● Task to carry out
A line below contains "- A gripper", and a later one contains "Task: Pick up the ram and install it". Repeat both, with every line between them, exactly.

● Material provided
========

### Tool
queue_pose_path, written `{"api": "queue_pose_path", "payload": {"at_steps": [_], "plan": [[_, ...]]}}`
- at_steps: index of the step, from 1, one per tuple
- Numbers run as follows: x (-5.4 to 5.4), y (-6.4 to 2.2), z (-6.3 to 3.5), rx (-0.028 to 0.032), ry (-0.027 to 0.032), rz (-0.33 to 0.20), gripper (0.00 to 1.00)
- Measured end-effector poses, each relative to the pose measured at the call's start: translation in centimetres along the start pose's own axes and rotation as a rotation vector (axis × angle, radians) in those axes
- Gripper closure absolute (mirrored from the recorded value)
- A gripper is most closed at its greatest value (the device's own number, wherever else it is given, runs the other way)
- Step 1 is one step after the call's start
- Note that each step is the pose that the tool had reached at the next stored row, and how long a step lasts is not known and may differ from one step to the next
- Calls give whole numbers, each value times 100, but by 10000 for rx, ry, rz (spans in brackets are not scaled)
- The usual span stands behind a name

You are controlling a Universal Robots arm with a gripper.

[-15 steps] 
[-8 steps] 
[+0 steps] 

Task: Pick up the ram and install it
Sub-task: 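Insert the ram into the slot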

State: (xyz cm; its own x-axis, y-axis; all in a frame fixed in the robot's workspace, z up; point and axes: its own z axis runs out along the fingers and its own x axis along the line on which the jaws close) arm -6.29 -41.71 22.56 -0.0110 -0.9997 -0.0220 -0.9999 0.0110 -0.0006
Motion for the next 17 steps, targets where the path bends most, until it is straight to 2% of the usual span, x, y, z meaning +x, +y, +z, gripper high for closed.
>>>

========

● Answer
- A gripper is most closed at its greatest value (the device's own number, wherever else it is given, runs the other way)
- Step 1 is one step after the call's start
- Note that each step is the pose that the tool had reached at the next stored row, and how long a step lasts is not known and may differ from one step to the next
- Calls give whole numbers, each value times 100, but by 10000 for rx, ry, rz (spans in brackets are not scaled)
- The usual span stands behind a name

You are controlling a Universal Robots arm with a gripper.

[-15 steps] 
[-8 steps] 
[+0 steps] 

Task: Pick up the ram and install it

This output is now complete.